◆ Problem to work on:
List, from the lines below, each one with "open" in it.

|---|

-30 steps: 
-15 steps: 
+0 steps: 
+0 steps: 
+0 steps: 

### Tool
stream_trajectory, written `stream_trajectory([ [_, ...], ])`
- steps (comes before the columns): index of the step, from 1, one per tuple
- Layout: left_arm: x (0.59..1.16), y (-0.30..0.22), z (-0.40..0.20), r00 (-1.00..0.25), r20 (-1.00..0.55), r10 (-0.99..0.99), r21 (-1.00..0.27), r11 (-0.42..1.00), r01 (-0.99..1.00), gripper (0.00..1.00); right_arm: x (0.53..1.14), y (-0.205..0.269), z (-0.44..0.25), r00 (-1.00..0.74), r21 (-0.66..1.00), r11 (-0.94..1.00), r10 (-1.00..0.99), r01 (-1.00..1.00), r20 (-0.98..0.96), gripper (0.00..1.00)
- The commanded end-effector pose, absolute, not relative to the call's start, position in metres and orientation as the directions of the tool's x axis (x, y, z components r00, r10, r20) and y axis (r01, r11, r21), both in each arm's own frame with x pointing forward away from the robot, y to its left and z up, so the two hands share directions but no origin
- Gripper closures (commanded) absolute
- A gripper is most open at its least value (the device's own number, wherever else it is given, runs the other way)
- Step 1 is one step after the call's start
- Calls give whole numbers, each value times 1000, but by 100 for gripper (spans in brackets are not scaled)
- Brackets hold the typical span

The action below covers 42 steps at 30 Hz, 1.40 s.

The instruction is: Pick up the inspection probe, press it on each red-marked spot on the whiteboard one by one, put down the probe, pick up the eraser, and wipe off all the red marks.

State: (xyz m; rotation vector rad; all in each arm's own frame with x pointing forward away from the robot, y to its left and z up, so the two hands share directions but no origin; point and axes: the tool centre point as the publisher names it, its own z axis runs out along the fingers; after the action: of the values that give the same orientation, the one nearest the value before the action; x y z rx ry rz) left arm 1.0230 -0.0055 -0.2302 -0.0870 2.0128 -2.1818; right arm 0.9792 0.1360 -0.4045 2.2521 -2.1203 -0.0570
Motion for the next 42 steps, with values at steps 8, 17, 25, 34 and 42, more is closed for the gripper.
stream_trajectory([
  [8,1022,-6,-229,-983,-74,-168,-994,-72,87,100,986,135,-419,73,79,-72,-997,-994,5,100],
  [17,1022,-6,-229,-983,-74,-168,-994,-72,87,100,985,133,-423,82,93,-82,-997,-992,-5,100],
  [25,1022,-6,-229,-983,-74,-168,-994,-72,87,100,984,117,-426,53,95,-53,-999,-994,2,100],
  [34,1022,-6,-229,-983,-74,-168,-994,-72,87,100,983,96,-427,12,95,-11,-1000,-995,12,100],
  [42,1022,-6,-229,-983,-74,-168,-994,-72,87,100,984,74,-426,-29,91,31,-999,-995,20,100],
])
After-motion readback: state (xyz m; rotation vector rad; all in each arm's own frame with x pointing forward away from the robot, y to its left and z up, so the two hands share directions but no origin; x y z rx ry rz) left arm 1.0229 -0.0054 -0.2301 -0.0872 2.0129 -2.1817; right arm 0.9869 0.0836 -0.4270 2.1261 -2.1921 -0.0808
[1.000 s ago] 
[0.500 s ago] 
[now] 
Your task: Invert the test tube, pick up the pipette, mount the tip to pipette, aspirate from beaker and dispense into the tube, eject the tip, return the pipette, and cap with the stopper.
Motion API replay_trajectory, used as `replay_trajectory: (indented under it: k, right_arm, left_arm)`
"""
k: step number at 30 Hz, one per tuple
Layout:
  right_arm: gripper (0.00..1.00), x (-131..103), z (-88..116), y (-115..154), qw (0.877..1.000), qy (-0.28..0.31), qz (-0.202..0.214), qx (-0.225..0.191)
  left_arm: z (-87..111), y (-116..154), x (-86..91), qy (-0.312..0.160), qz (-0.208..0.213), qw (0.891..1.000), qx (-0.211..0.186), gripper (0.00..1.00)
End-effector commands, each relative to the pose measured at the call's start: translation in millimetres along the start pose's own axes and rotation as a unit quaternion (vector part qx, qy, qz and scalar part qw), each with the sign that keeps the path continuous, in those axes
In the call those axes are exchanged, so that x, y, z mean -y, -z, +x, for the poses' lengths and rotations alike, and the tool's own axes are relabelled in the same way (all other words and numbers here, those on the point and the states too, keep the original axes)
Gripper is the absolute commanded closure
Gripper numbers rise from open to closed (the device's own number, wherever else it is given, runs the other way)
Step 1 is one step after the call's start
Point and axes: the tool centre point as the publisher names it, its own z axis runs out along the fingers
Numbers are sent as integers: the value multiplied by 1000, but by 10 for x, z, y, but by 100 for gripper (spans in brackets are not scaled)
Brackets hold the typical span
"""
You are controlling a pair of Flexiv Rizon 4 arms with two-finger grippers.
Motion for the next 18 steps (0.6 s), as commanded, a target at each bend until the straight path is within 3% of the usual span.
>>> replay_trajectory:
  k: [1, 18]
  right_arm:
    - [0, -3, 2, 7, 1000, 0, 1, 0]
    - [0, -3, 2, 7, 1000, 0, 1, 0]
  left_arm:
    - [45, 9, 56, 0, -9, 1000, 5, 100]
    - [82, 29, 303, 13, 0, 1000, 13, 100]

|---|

◆ Answer to the problem:
- A gripper is most open at its least value (the device's own number, wherever else it is given, runs the other way)
Gripper numbers rise from open to closed (the device's own number, wherever else it is given, runs the other way)

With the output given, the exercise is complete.